Sitting is the new smoking
I also like to keep up to date on research about a wide range of topics. By way of example, research about the hazards of sitting all day have prompted me to spend no more than four hours a day sitting down. I spend part of my day working at my laptop at a sit-down desk, and then I move the laptop to a small stand-up desk (a regular desk with a carton on top of it) right next to the other desk. As well, I have a stand-up desk in still another room, so I’m always walking back and forth from one room to another as I work on some writing task.
In this way, I get the benefits of moving around all day, and of working sitting down and standing up, without the need to buy a variable-height computer desk, and without the need to install a treadmill under the standing desk.
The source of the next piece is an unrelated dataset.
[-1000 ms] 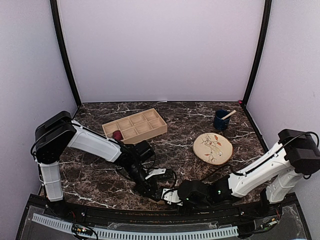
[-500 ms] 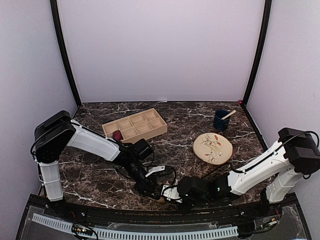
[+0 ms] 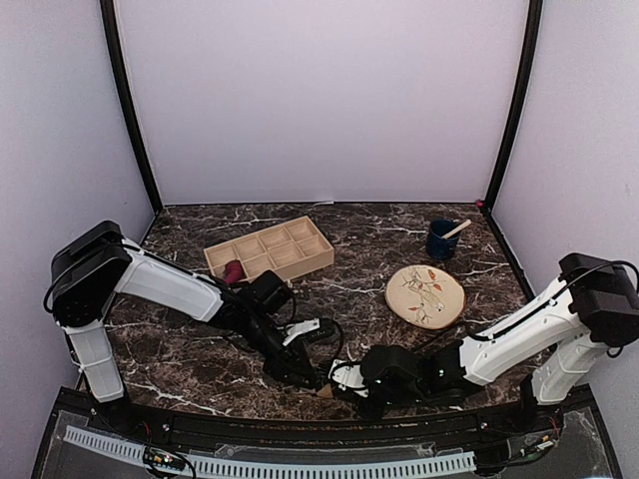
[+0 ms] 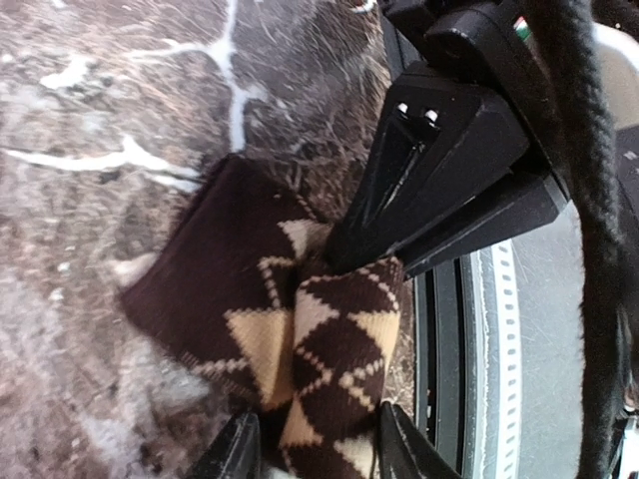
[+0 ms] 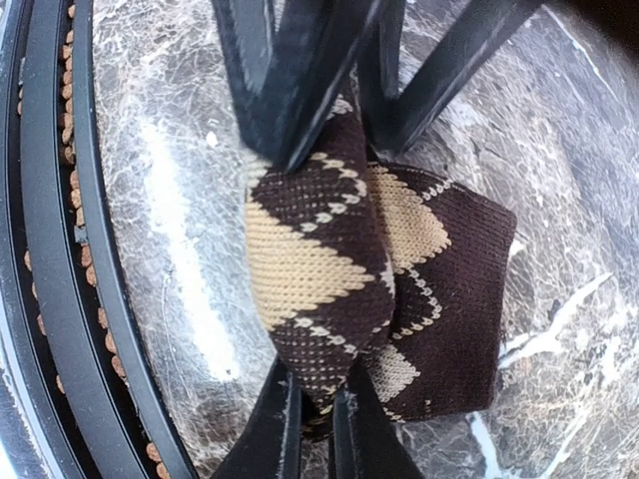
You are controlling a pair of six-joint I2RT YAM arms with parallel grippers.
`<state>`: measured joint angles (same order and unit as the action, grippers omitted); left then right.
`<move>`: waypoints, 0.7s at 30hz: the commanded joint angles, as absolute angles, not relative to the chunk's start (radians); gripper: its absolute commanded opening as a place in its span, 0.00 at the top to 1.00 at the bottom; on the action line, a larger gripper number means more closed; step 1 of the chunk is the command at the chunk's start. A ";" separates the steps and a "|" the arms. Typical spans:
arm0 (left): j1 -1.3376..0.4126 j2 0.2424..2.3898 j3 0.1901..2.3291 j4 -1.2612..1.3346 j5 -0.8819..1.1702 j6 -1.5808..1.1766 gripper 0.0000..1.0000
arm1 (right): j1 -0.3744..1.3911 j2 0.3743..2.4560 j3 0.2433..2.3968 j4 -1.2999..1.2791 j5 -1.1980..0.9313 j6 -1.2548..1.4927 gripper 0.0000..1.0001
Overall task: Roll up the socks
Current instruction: Roll the sock at the corner of the board.
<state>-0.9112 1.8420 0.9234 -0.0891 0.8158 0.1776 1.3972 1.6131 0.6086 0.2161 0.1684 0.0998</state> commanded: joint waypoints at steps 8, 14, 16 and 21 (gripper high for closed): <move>-0.890 1.651 0.804 0.129 0.665 0.088 0.58 | 1.354 1.601 0.564 0.211 0.085 0.184 1.00; -0.894 1.539 0.651 0.341 0.557 0.050 0.58 | 1.318 1.558 0.562 0.213 0.015 0.215 1.00; -0.907 1.512 0.605 0.408 0.503 0.048 0.59 | 1.304 1.553 0.559 0.215 -0.010 0.225 1.00; -0.983 1.472 0.507 0.553 0.366 0.074 0.58 | 1.266 1.559 0.558 0.219 -0.090 0.247 1.00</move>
What I like about this arrangement is that it’s based on recent research indicating that the evidence isn’t in yet, regarding whether the health payoffs justify spending some enormous sum on a variable-height computer desk.
Also by way of keeping up with research, I engage in high-intensity cardiovascular/strength training workouts three days a week, and spend an hour walking on other days. I also enjoy doing strength training at a very simple, basic fitness centre (with a clean and tidy weight training room), operated by the City of Toronto in the neighbourhood where I live.
I follow a periodization schedule – again, based on my reading of research, in this case about strength training – in which, every few months, for a period of two weeks I do workouts at reduced intensity and then go through three weeks of anatomical adaptation, before resuming high intensity workouts.
The research indicates that periodization makes for better gains in strength than just working out doing the same high-intensity routines all through the year. In order to make progress, the research indicates, the body like the mind needs regular periods of work at a more leisurely pace along with periods of high-intensity work.
When I was younger, I would not have cared less about evidence and evidence-based practice, but in my forties I had reason to learn about such topics. I’m really pleased I did.